Tuesday, December 15, 2020

Borderline Hyper-reactivity: Compared to What?

One of my complaints about the research literature on the so called “hyper-reactivity” of patients with borderline personality disorder (BPD) is that the authors of such studies almost always look at the quality and frequency of their subjects’ responses without ever looking at what they are responding to.  Since mood instability is the most central part of the definition of the disorder, of course they will have more reactions. By definition, they’ve been selected for it!


Two recent studies show that patients with BPD really don’t seem as different from others as one might expect. They both provide strong evidence for my point of view. One showed that the specific reactions to interpersonally threatening stimuli of patients with BPD  is not all that different from those of anybody else.  It looked at skin conductance responses (SCR, a measure of stress) in patients and healthy controls.  The second investigated whether or not patients with other psychiatric disorders responded differently. They found that they all sort of responded the same, in spite of the fact that - once again  - the source and severity of the environmental events which triggered the patients was ignored.

Here’s some descriptions from the study abstracts.

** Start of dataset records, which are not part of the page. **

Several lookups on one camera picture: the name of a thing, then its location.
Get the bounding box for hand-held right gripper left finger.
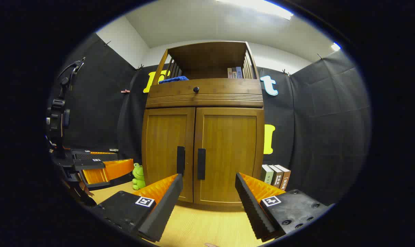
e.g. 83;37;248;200
91;173;184;243

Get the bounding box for wooden cabinet drawer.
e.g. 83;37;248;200
146;78;264;108

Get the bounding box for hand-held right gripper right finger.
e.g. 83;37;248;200
235;172;331;242

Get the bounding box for long ceiling light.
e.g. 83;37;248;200
216;0;294;20

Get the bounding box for black door handle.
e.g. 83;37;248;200
198;148;206;180
177;146;186;176

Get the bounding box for black backdrop cloth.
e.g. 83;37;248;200
48;33;372;206

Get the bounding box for green frog plush toy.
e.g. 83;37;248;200
132;163;146;190

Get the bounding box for green book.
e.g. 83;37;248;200
261;165;274;185

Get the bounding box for wooden double-door shoe cabinet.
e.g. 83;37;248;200
141;41;265;207

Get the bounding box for dark brown book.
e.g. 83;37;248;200
269;165;284;188

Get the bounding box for wooden shoe cabinet door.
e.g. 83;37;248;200
194;107;265;206
142;107;196;203

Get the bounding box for blue folded cloth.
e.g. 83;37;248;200
158;76;190;84

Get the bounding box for reddish brown book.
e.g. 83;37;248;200
274;165;292;191

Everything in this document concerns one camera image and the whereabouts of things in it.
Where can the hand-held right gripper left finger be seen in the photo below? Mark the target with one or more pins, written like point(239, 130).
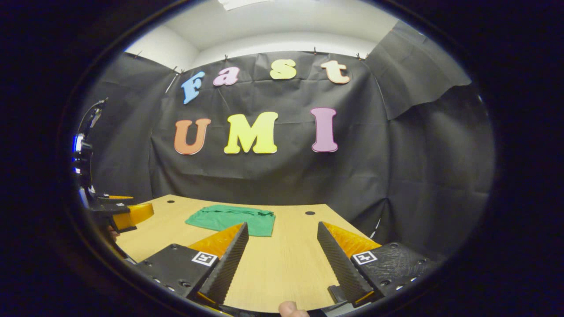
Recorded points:
point(229, 264)

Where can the white ceiling light panel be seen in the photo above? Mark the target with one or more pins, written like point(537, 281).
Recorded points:
point(244, 3)

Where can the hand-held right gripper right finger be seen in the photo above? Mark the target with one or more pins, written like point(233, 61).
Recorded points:
point(339, 264)

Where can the green T-shirt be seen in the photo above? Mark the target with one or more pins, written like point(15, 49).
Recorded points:
point(229, 220)

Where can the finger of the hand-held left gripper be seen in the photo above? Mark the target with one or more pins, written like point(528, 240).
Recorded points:
point(139, 213)
point(114, 198)

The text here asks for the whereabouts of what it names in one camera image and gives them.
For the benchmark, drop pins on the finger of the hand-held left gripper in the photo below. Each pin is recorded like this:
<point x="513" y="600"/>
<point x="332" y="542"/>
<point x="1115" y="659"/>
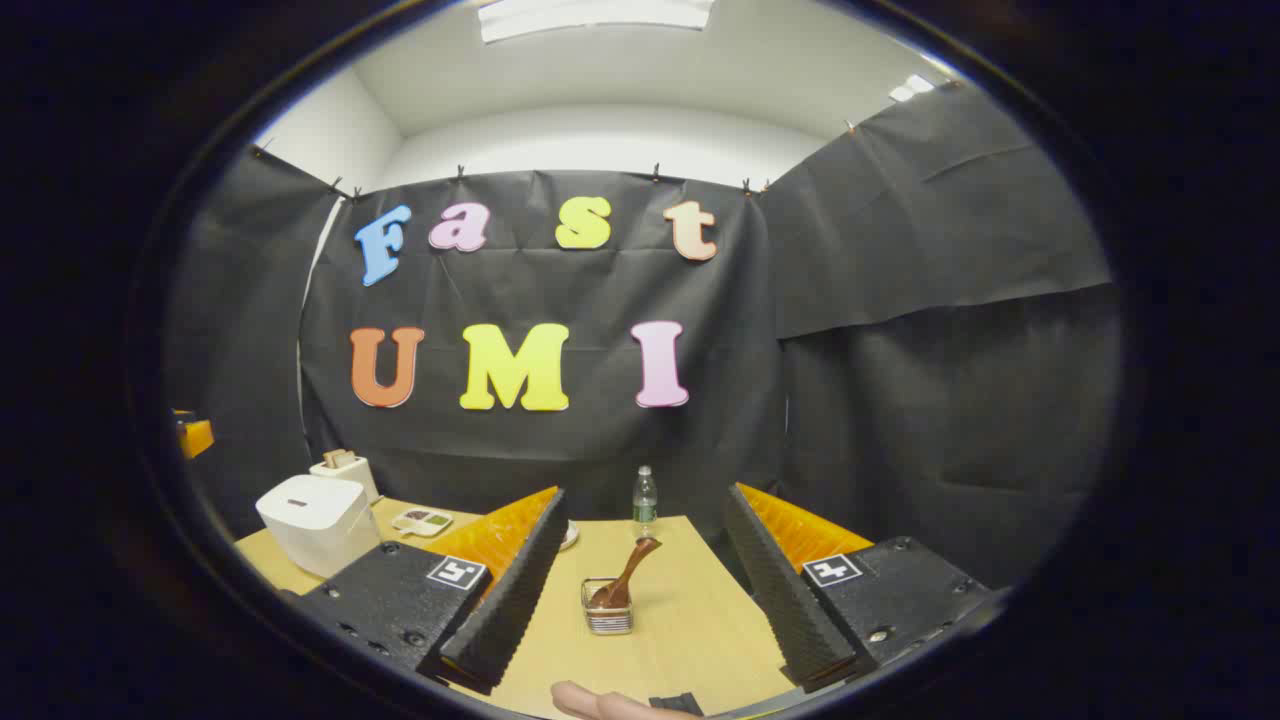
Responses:
<point x="195" y="437"/>

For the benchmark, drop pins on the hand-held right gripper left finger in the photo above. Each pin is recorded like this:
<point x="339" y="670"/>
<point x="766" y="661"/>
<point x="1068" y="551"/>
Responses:
<point x="505" y="600"/>

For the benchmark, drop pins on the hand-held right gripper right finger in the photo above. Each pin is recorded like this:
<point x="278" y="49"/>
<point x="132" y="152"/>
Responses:
<point x="785" y="600"/>

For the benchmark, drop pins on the brown wooden spoon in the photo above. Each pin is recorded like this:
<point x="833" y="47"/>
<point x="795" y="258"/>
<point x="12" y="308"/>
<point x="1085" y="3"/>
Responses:
<point x="622" y="580"/>

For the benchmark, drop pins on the white rice cooker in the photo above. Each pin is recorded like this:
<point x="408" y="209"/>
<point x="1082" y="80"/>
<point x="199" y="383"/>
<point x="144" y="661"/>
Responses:
<point x="310" y="520"/>

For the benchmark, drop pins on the white round plate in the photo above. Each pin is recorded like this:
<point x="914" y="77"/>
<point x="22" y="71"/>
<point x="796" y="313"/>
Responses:
<point x="569" y="538"/>

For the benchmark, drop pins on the white divided sauce dish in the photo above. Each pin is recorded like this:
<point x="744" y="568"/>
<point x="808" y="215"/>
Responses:
<point x="422" y="521"/>

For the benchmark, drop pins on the white toaster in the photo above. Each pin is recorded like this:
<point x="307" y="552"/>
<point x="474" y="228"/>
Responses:
<point x="350" y="470"/>

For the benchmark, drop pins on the clear water bottle green label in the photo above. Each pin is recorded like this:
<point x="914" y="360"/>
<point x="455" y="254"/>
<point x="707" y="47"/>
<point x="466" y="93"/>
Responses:
<point x="645" y="500"/>

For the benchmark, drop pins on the small ceiling light panel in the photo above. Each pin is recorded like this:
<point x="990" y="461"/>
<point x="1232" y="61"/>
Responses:
<point x="912" y="87"/>

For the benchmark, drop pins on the long ceiling light panel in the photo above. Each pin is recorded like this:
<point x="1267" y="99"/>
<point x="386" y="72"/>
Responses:
<point x="595" y="15"/>

1.   Hillmann K; Mancke F; Herpertz SC; Jungkunz M; Olsson A; Haaker J; Bertsch   K. Psychopathology. 53(2):84-94, 2020. Intact Classical Fear Conditioning to Interpersonally Threatening Stimuli in Borderline Personality Disorder.


Threat hypersensitivity is regarded as a central mechanism of deficient emotion regulation, a core feature of patients with borderline personality disorder (BPD). In this study, patients with BPD showed larger conditioned prolonged conditioned skin conductance responses (SCR) (a measure of stress) and subjective stress and expectancy ratings  to interpersonally non-threatening and neutral than interpersonally threatening stimuli, while interpersonally threatening stimuli elicited higher SCR compared to non-threatening or neutral stimuli in healthy controls. 

While the overall the results suggest no alterations in fear conditioning to generally aversive stimuli in BPD, it’s quite interesting than when someone in the environment is non threatening, patients with BPD react with MORE stress. One possible explanation: the people around them most of the time are more likely to attack them when most  other people would have let their guard down.

2.  Kockler TD; Santangelo PS; Limberger MF; Bohus M; Ebner-Priemer UW, Specific or transdiagnostic? The occurrence of emotions and their association with distress in the daily life of patients with borderline personality disorder compared to clinical and healthy controls.
Psychiatry Research 284, 11262, 2020).

 The authors wanted to see if hyper-reactivity to stress was specific to BPD or was seen as much in other disorders. Using e-diaries, they compared patients with BPD, normal controls, patients with bulimia, and those with PTSD. The majority of the comparisons (anxiety, sadness, shame, disgust, jealousy, guilt, interest) revealed transdiagnostic patterns, which means that the same reactivity was seen in the other disorders. The only major exception was that patients with BPD exhibited anger more frequently than any of the clinical groups or in healthy control. 

As mentioned, nothing was looked at concerning what the anger was about. So maybe anyone would be angry if exposed to whatever it was the patients with BPD had been exposed to. 


  1. I may have missed it, but isn’t the intensity of the response relative to the trigger something to be considered?